ALMATY, FEB. 1 2017 (The Conway Bulletin) — After days of rumours, South Korea’s Kookmin Bank confirmed that it would sell its 41.93% stake in Kazakhstan’s CenterCredit Bank to a Kazakh consortium.
The sale will both end an unhappy time in the Kazakh finance sector for Kookmin Bank and also highlight the worsening weaknesses in the Kazakh system.
CenterCredit is Kazakhstan’s fourth largest bank by assets. The consortium buying Kookmin’s share is lead by Tsenabank, which is the third largest bank in Kazakhstan.
“On the basis of preliminary agreements, the Consortium has completed talks with Kookmin on the final conditions for the Consortium to purchase the stake by the now owned by Kookmin Bank,” Tsenabank said in a statement.
It also said that CenterCredit’s chairman, Bakhytbek Baiseitov, would by the 10% stake in the bank now owned by the International Finance Group, part of the World Bank.

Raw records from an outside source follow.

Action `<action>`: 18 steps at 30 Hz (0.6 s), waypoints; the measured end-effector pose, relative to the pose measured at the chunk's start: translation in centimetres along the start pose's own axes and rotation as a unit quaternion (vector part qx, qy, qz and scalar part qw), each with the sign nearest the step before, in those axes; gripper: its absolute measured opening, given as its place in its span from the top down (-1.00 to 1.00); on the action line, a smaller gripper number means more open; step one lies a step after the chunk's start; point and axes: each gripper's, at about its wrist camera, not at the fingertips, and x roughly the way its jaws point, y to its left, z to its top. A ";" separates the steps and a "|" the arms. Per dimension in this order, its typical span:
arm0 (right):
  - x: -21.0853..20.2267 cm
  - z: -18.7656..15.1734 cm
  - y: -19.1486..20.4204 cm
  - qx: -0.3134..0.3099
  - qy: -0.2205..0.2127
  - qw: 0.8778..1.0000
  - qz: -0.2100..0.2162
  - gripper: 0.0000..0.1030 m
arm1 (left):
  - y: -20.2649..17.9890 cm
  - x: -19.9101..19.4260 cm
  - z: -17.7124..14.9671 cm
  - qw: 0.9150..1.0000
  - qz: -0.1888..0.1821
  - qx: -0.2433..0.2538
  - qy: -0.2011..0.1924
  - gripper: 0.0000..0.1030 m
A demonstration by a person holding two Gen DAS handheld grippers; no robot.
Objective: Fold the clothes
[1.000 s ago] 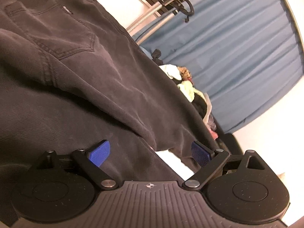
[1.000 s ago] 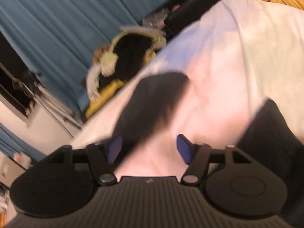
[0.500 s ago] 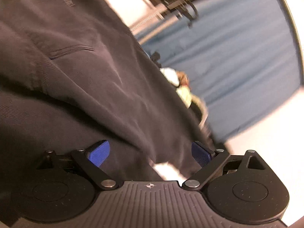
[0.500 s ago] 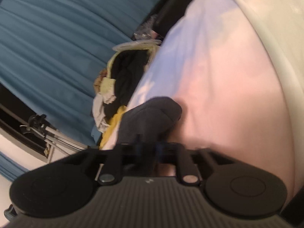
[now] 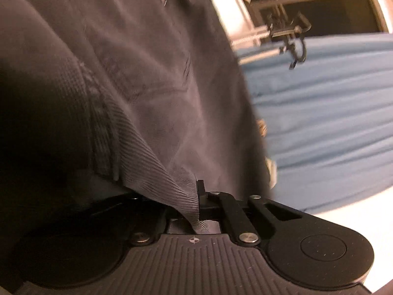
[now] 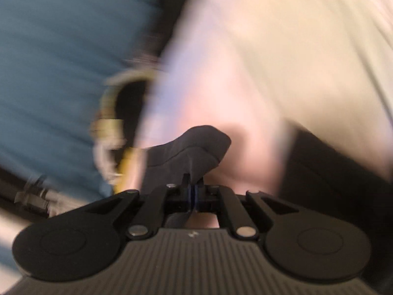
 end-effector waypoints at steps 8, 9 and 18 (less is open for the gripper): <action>2.3 1.0 8.1 -0.129 -0.052 0.990 -0.002 0.94 | -0.3 -1.7 1.3 0.997 -0.073 -0.006 -0.026 0.95; 1.7 1.3 10.5 -0.149 -0.063 0.986 0.029 0.94 | -0.1 -2.0 1.4 0.995 -0.091 -0.015 -0.027 0.95; -6.4 1.5 13.6 -0.225 -0.160 0.946 0.170 0.94 | 1.8 -4.7 2.1 0.988 -0.127 -0.077 -0.043 0.95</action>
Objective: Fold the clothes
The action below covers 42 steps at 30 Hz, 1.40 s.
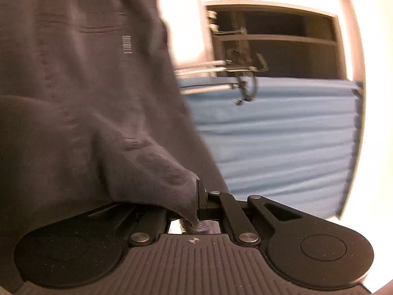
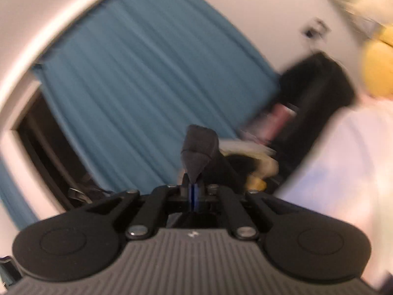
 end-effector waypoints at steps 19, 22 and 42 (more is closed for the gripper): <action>0.9 -6.6 -13.8 0.148 0.132 0.968 -0.154 0.86 | 0.4 -1.3 -2.5 0.987 0.147 0.070 -0.009 0.94; -0.1 -6.7 -12.9 0.134 0.134 0.969 -0.157 0.86 | 0.2 -0.6 -2.5 0.984 0.156 0.080 -0.010 0.94; 2.2 -8.0 -15.8 0.175 0.161 0.964 -0.120 0.70 | -0.3 1.8 -4.7 0.967 0.201 0.157 0.004 0.91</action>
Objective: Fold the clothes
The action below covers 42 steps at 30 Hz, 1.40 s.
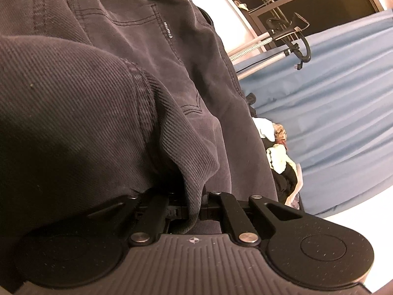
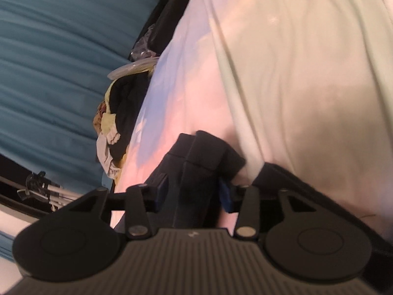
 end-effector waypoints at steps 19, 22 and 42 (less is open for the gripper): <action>-9.6 -5.3 -0.2 0.037 -0.017 0.995 -0.095 0.64 | -0.2 0.0 -0.5 1.000 -0.004 -0.004 0.011 0.91; -12.0 -5.4 2.8 -0.030 -0.123 0.985 -0.118 -0.06 | -0.1 0.0 -0.5 1.000 -0.003 -0.006 0.013 0.91; 3.2 1.0 5.6 -0.073 0.098 0.976 0.178 0.48 | -1.3 1.1 -1.4 0.998 0.031 0.049 0.001 0.91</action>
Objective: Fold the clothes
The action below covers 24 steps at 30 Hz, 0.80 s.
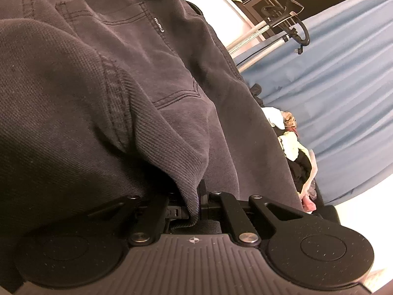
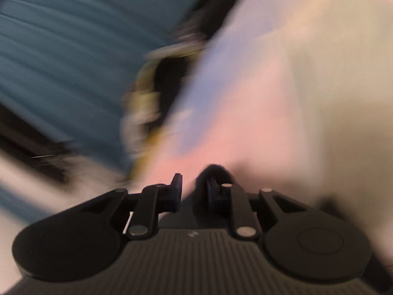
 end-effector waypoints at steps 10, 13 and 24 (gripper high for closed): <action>4.0 0.5 -1.4 0.002 0.056 0.996 -0.075 0.10 | 0.1 0.3 0.0 1.000 0.000 0.002 0.000 0.91; 4.3 1.2 -2.6 0.030 0.033 0.995 -0.084 0.10 | 0.1 0.3 -0.1 1.000 0.001 0.004 0.000 0.91; -0.3 -0.8 5.3 -0.191 -0.142 0.971 -0.014 0.93 | 0.0 0.6 -0.1 1.000 0.005 0.017 -0.004 0.91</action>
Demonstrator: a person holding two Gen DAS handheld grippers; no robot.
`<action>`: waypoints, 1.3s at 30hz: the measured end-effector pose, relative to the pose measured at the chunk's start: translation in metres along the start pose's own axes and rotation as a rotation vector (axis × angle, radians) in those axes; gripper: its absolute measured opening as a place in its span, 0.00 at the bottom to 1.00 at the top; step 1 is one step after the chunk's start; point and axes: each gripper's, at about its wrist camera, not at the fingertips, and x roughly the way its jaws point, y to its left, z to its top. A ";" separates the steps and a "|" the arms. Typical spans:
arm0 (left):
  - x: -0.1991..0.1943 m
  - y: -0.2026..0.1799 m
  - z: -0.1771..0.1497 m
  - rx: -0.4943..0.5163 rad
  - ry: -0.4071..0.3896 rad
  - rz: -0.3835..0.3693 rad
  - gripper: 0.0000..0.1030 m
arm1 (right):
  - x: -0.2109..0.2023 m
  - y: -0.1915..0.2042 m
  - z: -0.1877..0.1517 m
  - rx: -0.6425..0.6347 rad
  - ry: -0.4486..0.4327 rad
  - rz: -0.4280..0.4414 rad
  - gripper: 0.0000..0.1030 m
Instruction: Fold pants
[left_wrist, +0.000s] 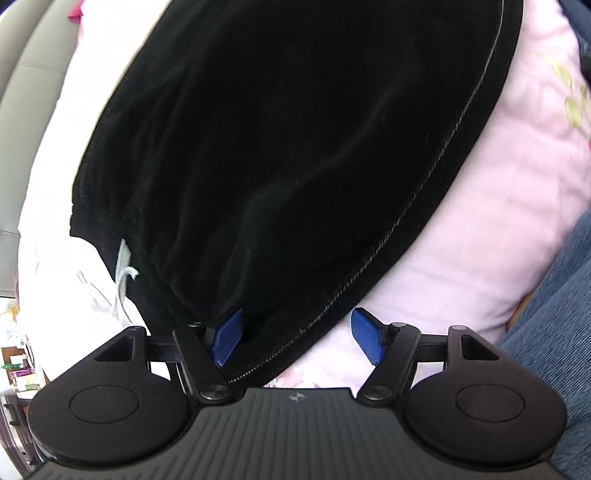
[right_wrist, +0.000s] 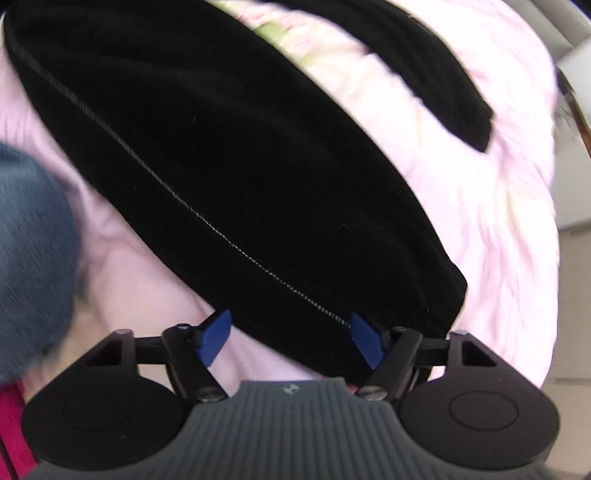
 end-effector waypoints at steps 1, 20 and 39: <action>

Mr Baiseitov is one of the wealthiest men in Kazakhstan. He set up CenterCredit Bank in the late 1980s and made the original deal to sell a 30% stake in it to Kookmin Bank in 2008 for $500m. Kookmin Bankhave had to write down the value of their stake in CenterCredit Bank constantly and it has become to be viewed as one of their worst ever deals. Shortly after buying their first stake in the bank, the Global Financial Crisis hit the Kazakh finance sector, swamping it with bad debt, forcing the government to bail out a handful of banks.
And Kazakhstan’s banking sector has been hit again by a collapse in the value of the tenge, low oil prices and a recession in Russia. The proportion of non-performing loans has risen.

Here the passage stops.